Yesterday I was forced to troubleshoot my vRA 8.4 Installation due to the fact I couldn’t log in any longer to the appliance.
As you know with version 8.0 vRealize appliance was changed to container design with kubernetes, so for troubleshooting you have to use vRA CLI and kubernetes commandline tools.
This post will show you some of the CLI commands I was using for troubleshooting, after login in with the root user and password via SSH.
My steps of troubleshooting were:
- Check Pods & Services Status
- Display vRA Cluster Status
- Verify the vRA Deployment Status
- Check Deployment Log File
- Stopping / Shutdown vRA Cluster
- Starting vRA Cluster
- vRA 8.4 Bad Gateway / Gateway Timeout
Check Pods & Service Status
kubectl -n prelude get pods
Display vRA Cluster Status
Verify the vRA Deployment Status
output of this command could be on of two variants: „Deployment not complete“ if the appliance is still deploying / starting up, or it will show „Deployment complete“
vracli status deploy
Check Deployment Log File
Logfile of the pod deployment is located as follows:
tail -f /var/log/deploy.log
Stopping / Shut down vRA Cluster
This command will shutdown vRealize Automation on all of the cluster nodes by stopping the services, sleep for 2 minutes, and clean the current deployment before shutting down the appliance. Check the official docs here for up-to-date procedures.
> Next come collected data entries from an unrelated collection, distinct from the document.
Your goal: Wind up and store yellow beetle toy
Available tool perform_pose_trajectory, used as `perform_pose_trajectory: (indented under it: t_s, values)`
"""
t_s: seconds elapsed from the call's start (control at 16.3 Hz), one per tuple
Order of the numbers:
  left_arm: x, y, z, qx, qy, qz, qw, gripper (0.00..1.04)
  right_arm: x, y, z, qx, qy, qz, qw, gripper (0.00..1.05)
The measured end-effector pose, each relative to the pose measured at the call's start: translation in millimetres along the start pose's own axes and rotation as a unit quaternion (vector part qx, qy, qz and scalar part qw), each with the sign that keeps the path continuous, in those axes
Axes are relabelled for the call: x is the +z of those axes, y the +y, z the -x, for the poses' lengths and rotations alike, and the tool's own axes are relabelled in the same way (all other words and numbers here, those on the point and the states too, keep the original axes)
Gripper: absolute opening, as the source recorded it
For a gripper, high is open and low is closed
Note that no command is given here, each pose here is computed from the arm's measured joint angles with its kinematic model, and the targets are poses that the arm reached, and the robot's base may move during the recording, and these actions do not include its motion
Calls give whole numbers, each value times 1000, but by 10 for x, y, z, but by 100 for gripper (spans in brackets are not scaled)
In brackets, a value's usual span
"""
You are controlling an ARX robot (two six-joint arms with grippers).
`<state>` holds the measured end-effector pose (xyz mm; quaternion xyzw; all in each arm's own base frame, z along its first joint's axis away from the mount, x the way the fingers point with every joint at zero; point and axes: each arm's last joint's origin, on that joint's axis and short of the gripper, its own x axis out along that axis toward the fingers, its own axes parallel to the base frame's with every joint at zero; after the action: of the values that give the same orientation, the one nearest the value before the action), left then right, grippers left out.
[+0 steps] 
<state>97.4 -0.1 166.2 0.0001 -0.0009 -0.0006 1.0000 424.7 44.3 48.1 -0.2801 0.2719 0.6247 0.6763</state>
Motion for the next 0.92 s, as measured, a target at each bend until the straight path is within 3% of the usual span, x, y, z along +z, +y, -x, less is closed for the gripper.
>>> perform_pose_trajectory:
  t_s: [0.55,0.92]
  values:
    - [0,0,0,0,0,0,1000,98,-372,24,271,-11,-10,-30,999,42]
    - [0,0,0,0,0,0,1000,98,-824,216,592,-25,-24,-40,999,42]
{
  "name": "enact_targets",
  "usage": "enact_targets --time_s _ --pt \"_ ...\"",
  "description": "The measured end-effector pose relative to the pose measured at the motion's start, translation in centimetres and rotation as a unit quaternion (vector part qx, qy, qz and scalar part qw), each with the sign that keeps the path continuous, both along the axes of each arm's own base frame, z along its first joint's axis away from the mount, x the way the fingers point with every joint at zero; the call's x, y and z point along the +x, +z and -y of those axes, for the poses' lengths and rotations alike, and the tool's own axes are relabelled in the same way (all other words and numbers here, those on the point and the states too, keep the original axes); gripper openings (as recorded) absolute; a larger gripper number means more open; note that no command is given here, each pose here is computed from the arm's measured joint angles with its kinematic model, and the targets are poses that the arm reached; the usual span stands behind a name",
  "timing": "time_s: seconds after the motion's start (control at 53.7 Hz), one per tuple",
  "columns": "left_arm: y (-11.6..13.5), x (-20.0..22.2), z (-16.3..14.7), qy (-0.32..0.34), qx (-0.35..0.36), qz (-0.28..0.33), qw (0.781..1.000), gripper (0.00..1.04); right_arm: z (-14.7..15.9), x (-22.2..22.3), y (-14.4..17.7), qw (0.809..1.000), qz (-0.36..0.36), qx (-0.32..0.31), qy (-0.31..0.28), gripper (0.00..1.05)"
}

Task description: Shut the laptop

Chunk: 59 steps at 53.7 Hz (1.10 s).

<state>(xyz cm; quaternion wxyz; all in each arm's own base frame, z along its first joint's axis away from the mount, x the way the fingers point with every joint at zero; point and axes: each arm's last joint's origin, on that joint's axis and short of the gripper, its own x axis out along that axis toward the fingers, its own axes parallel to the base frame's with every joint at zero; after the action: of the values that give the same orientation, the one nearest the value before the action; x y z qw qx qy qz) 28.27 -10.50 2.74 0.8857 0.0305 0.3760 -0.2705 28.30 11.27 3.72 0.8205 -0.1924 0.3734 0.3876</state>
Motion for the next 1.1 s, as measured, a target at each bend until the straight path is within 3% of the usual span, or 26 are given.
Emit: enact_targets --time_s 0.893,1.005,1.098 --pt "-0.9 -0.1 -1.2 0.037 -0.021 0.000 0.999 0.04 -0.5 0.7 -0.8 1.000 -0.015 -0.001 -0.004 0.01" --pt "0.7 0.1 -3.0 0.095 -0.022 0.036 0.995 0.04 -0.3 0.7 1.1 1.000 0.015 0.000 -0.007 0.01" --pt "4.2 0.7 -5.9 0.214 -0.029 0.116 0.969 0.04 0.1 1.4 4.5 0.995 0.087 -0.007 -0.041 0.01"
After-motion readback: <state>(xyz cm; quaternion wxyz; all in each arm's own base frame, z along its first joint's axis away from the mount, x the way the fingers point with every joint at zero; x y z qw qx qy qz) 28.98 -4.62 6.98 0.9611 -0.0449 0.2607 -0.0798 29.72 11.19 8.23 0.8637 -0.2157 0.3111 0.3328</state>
/opt/scripts/svc-stop.sh sleep 120 /opt/scripts/deploy.sh --onlyClean shutdown -h now
Starting vRA Cluster
Power on each of the appliances and wait for them to boot completely before proceeding. Wait for the appliance console to show the blue welcome page. Ensure that all prerequisite servers are also started such as vRealize Identity Manager (vIDM). This command will run the deploy.sh script to deploy all prelude services and then the kubectl command will show the status of all the running pods or ‘services’. This process can take 30+ minutes. If the appliance has insufficient memory, the timeout will occur at 40 minutes. Check the official docs here for up-to-date procedures.
/opt/scripts/deploy.sh kubectl -n prelude get pods
vRA 8.4 Bad Gateway / Gateway Timeout
After starting up your vRA appliances, you may find that the UI loads but shows an error of Bad Gateway or Gateway Timeout. This is usually because the appliance is still starting up. Presuming the appliance has enough resources assigned to it, the UI will eventually load and as per above, the status of the deployment can be checked using the below command. Check the READY column and confirm that all pods are ready for use. Any pod with a READY value of 0/1 means that the pod is not available yet. Once all pods are listed as 1/1 or 2/2 then the UI will be available for use.
kubectl -n prelude get pods
vRA 8.4 just not working after all steps on top
After trying all of the above, sometimes vRA just won’t come back online after a failure. If this is the case, run the command above to check the status of the pods and if they are all online except the postgres database pod, try the below command to restart the kubelet service. Once this is run, let it sit for the next 30 minutes as vRA will restart itself and try to come back online cleanly.
systemctl restart kubelet